(What needs to be done):
The response should be an exact transcription of the data below, free of images.
───── Material for this exercise
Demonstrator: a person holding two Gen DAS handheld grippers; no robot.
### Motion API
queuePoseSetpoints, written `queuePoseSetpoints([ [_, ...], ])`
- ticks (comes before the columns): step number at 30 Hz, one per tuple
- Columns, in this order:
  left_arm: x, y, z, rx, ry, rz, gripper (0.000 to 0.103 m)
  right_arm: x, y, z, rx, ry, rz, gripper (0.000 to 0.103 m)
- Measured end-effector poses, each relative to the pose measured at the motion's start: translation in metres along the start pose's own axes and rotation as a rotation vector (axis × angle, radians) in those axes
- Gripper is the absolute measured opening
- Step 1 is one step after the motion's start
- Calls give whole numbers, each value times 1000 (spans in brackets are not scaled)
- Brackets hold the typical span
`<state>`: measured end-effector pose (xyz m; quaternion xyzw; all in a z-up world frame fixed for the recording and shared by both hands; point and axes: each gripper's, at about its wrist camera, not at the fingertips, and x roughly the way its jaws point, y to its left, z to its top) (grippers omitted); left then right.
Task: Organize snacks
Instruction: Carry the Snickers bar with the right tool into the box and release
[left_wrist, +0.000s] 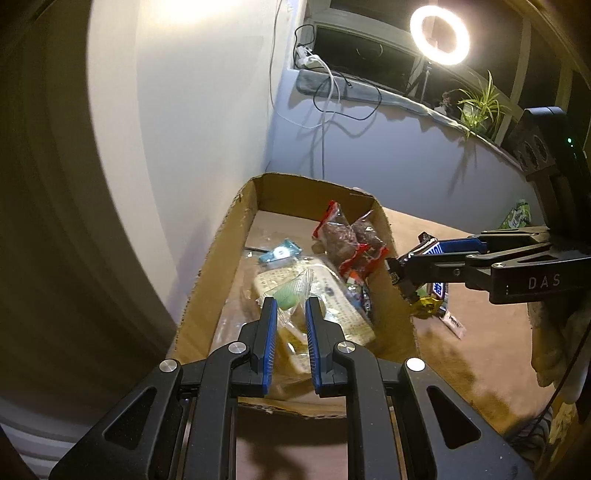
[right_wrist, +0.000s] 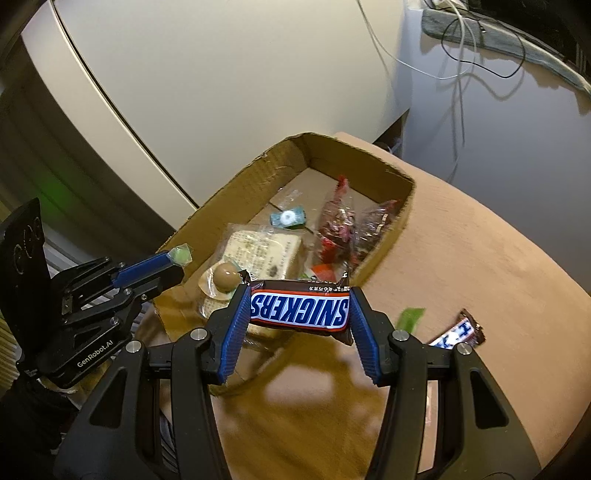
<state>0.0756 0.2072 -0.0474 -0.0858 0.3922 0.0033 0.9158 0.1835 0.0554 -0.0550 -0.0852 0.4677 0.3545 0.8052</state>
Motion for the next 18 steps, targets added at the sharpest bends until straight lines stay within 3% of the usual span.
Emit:
queuePoseSetpoints([
  [13, 4, 9, 0, -14, 7, 3, 17, 16, 10, 13, -11, 18, 20, 56],
  [17, 4, 7, 0, -15, 8, 12, 33, 15, 9, 15, -10, 10, 16, 58],
  [18, 3, 7, 0, -18, 8, 13, 38, 15, 8, 15, -8, 7, 15, 62],
])
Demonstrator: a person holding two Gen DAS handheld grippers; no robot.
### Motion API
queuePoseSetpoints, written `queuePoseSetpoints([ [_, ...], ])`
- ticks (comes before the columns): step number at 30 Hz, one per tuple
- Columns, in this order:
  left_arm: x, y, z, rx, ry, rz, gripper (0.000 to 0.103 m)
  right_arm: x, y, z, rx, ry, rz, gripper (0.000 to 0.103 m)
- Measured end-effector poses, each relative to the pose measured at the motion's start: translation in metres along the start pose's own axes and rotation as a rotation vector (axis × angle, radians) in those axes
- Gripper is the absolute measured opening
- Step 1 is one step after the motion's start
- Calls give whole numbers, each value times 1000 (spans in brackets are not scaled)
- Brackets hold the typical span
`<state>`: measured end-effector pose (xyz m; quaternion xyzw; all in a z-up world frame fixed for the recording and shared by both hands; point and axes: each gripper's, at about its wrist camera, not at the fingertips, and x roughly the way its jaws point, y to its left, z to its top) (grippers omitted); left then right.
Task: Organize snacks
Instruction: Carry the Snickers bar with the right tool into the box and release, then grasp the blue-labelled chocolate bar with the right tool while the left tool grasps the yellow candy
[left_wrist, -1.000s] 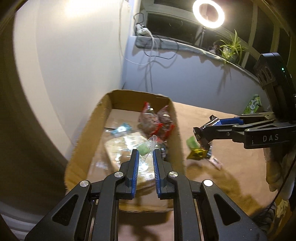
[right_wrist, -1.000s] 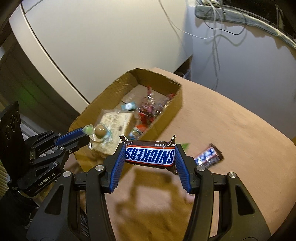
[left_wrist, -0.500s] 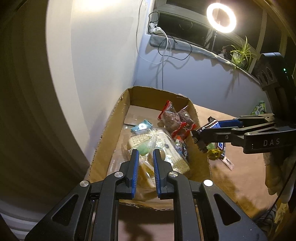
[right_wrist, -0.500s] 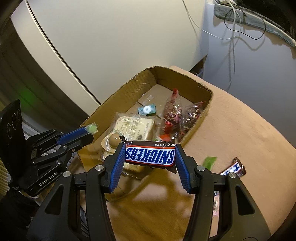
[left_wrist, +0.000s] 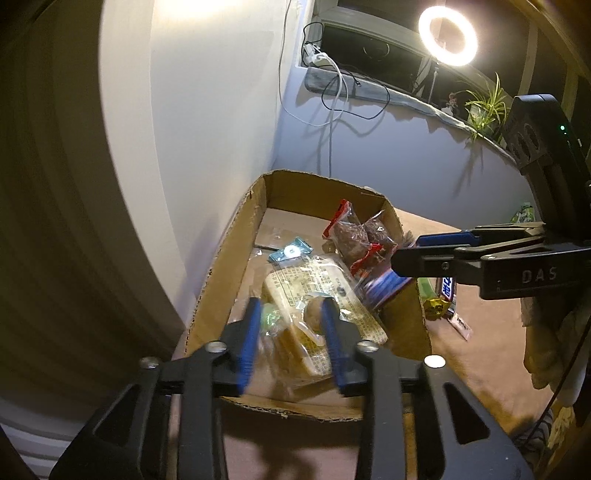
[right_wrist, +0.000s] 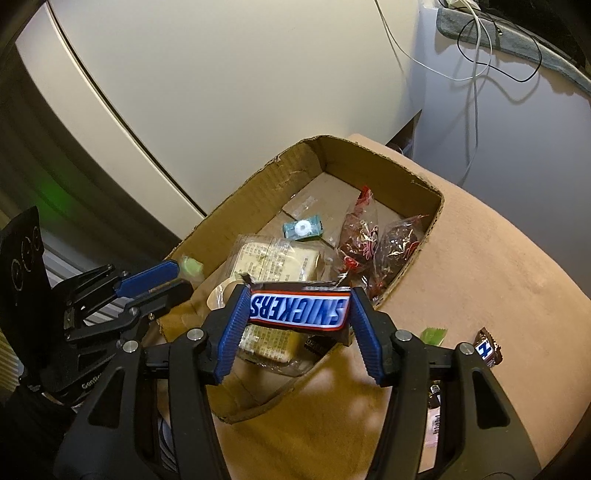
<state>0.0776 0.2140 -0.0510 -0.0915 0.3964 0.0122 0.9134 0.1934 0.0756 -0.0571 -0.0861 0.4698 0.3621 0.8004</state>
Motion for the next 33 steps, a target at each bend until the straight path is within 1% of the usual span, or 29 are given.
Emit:
queuePoseSetpoints([
  [2, 0, 0, 0, -2, -2, 1, 41, -2, -2, 1, 4, -6, 4, 71],
  [4, 0, 0, 1, -6, -1, 3, 49, -6, -4, 1, 9, -19, 2, 75],
  [6, 0, -1, 1, -8, -3, 3, 49, -8, -5, 2, 13, -27, -1, 79],
  [8, 0, -2, 1, -5, -4, 2, 50, -11, -7, 2, 19, -31, -2, 82],
  [18, -4, -21, 0, 26, -9, -23, 50, -25, -25, -8, 41, -35, -21, 82],
  [25, -5, -49, -1, 63, -7, -63, 49, -46, -54, -24, 86, -46, -60, 82],
  [33, 1, -88, -5, 113, 14, -109, 49, -61, -91, -48, 139, -29, -107, 82],
])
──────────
(Completed exercise):
Demonstrator: a person holding two Gen DAS handheld grippers; no robot.
### Motion API
queuePoseSetpoints, written `queuePoseSetpoints([ [_, ...], ])`
- ticks (comes before the columns): step number at 30 Hz, one per tuple
- Columns, in this order:
  left_arm: x, y, z, rx, ry, rz, gripper (0.000 to 0.103 m)
  right_arm: x, y, z, rx, ry, rz, gripper (0.000 to 0.103 m)
- Measured end-effector poses, each relative to the pose measured at the motion's start: translation in metres along the start pose's own axes and rotation as a rotation vector (axis × angle, radians) in those axes
- Gripper is the absolute measured opening
- Step 1 is one step after the motion's start
- Calls give whole numbers, each value times 1000 (spans in brackets are not scaled)
- Brackets hold the typical span
`<state>`: measured end-effector pose (xyz m; quaternion xyzw; all in a z-up world frame fixed for the recording and shared by both hands; point and axes: each gripper's, at about its wrist camera, not at the fingertips, and x roughly the way its jaws point, y to its left, z to its top) (grippers omitted); left then right.
Task: Organize snacks
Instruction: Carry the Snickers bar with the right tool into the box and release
[left_wrist, +0.000s] 
[right_wrist, +0.000s] 
<state>0.0756 0.2072 -0.0474 -0.0858 0.3922 0.0033 0.9158 0.1835 0.0554 -0.0550 -0.0852 0.4677 0.3545 0.8052</state>
Motion for the next 18 steps, targets added at the sharpest bends until straight lines stay within 3% of the usual span.
Emit:
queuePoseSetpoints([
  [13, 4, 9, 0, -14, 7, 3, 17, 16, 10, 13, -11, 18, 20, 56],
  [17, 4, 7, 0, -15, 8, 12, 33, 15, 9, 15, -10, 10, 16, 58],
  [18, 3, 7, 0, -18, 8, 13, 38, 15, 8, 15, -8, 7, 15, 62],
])
Demonstrator: a person holding two Gen DAS handheld grippers; no robot.
### Motion API
queuePoseSetpoints, written `queuePoseSetpoints([ [_, ...], ])`
- ticks (comes before the columns): step number at 30 Hz, one per tuple
- Columns, in this order:
  left_arm: x, y, z, rx, ry, rz, gripper (0.000 to 0.103 m)
  right_arm: x, y, z, rx, ry, rz, gripper (0.000 to 0.103 m)
- Measured end-effector poses, each relative to the pose measured at the motion's start: translation in metres along the start pose's own axes and rotation as a rotation vector (axis × angle, radians) in those axes
- Gripper is the absolute measured opening
- Step 1 is one step after the motion's start
- Calls give whole numbers, each value times 1000 (spans in brackets are not scaled)
- Brackets hold the typical span
`<state>`: measured end-effector pose (xyz m; quaternion xyzw; all in a z-up world frame fixed for the recording and shared by both hands; point and axes: each gripper's, at about its wrist camera, not at the fingertips, and x roughly the way its jaws point, y to its left, z to its top) (grippers omitted); left then right.
Task: Organize snacks
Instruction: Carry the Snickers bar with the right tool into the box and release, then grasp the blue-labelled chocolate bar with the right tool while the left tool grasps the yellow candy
[left_wrist, -1.000s] 
[right_wrist, -1.000s] 
[left_wrist, -0.500s] 
[right_wrist, -0.500s] 
[left_wrist, +0.000s] 
[right_wrist, +0.000s] 
<state>0.0776 0.2140 -0.0510 -0.0915 0.3964 0.0122 0.9134 0.1934 0.0756 -0.0571 -0.0861 0.4698 0.3621 0.8004</state>
Motion for the next 33 steps, a target at each bend until the straight path is within 1% of the usual span, or 29 are given.
Emit:
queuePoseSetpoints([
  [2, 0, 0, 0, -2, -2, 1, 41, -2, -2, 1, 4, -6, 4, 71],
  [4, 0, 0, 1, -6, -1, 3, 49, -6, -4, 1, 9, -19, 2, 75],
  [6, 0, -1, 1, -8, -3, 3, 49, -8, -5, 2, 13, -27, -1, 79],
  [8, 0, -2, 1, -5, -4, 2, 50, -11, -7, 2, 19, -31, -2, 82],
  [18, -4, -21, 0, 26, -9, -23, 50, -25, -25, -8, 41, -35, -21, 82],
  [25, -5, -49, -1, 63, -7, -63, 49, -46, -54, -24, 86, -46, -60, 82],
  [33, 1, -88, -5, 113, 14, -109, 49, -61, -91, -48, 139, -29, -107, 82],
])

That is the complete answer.